Leaving the low-lying shore, Ootah's path led up through a narrow gorge between two great cliffs. Since he had returned from the mountains the path had been covered by many successive falls of snow. At places the path sloped abruptly downward at a terrible angle, and the ice cracked and slid beneath the hardy hunters' feet. With the agility of cats, the dogs fastened their claws into the ice and climbed upward.
Constantly the two men had to hold to the jagged rocks to their right, otherwise, time after time, they would have slipped into the perilous abyss below. Through the chasm the moon poured its liquid rays. At certain points towering crags shut off the light--then Ootah and his companion had to feel their way slowly upward in the dark. Finally Ootah's dogs, with a loud chorus of barking, leaped ahead. Seizing an overhanging ledge of rock Ootah lifted himself to the top of the precipice. Koolotah's team followed.
For interminable miles a vast icy plateau stretched before them--a plain glistening with snow and reflecting like a burnished mirror the misty silveriness of the moon.

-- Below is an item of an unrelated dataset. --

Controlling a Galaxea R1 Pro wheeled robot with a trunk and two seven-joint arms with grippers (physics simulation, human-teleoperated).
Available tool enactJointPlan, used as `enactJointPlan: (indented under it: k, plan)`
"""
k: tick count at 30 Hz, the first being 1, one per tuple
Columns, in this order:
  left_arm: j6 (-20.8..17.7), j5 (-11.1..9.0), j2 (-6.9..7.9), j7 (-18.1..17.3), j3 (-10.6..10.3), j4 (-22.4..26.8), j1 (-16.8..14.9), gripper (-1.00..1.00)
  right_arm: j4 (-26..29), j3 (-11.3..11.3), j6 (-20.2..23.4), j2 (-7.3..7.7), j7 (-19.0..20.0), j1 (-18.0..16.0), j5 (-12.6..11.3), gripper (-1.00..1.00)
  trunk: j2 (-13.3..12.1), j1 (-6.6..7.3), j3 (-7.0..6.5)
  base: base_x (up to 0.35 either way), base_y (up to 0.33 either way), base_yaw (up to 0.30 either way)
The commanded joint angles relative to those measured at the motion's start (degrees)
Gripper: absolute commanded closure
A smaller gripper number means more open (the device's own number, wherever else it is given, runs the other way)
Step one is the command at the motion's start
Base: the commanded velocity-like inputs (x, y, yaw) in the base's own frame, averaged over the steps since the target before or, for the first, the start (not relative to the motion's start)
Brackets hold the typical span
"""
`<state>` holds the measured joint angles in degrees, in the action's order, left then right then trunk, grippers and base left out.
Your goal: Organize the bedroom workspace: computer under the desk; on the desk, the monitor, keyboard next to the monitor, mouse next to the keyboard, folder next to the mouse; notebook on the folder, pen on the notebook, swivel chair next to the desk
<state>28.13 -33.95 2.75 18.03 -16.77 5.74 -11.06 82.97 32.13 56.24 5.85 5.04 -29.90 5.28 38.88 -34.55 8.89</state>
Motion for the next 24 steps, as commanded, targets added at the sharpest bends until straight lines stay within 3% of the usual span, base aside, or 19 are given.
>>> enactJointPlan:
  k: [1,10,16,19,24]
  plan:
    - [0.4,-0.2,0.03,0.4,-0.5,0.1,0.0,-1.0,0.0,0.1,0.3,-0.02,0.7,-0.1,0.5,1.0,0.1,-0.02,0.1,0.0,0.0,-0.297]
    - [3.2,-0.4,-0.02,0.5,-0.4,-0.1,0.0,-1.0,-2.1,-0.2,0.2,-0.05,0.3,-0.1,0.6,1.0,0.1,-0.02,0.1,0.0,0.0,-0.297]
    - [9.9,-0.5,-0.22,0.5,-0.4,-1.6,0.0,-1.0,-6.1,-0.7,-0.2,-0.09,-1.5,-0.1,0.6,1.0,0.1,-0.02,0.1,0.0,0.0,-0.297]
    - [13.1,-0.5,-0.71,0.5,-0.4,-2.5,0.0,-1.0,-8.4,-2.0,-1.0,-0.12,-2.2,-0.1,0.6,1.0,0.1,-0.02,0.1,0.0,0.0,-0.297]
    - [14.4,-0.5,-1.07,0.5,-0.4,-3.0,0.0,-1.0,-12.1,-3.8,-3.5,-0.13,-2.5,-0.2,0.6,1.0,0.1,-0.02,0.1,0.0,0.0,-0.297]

Over the glacial expanse an eerily greenish phosphorescence, which palpitated and shifted at times with vivid splashes of opal and deeper tones of burning blue, hung low.
The upland was split with thousands of canyons that writhed over the white expanse like snakes in tortuous convulsions. From these bottomless abysses arose a luminous amethystine vapor. In the depths jutting icicles took fire and glowed through the lustrous mists like burning eyes. Where the chasms joined with others or widened, ominous shapes, swathed in wind-blown blackish-purple robes, with extended arms, took form. As Ootah and Koolotah dashed forward, great spaces of clear ice palpitated on all sides of them with interior opaline fires.
Neither spoke. Holding the rear framework of their sleds, they trusted to the instinct of their dogs. Mile after mile swept under their feet. Their road often lay along the very edges of purple-black abysses. The echoes of their sharp gliding sleds cutting the ice, of the very patter of their dogs' feet, were magnified in volume in the clear air, and it seemed as though, in the hollow depths on every side, ghostly teams were following. Koolotah was white with fear. But Ootah encouraged him onward.
They paced off twenty miles. They reached an altitude of more than a thousand feet above the sea.
The great moon slowly circled about the sky; the scurrying clouds contorted like grotesque living things.
The two hunters made precipitous descents over unexpected frozen slopes--at times it seemed as though they were about to be hurled to instantaneous death. Yet Ootah steeled his heart. His teeth chattered but he gritted them firmly.
"Annadoah needeth food," he murmured, "and----"
His eyes shone, a new pity not unmingled with a taint of bitterness filled his heart. Annadoah must live; she must have food. For a strange thing, he observed, had come upon her. Her inexplicable moods, her brief moments of tenderness, her riotous griefs, and other prefigurements of maternity--these made her dearer to Ootah. So he vigorously cracked his whip and urged the dogs.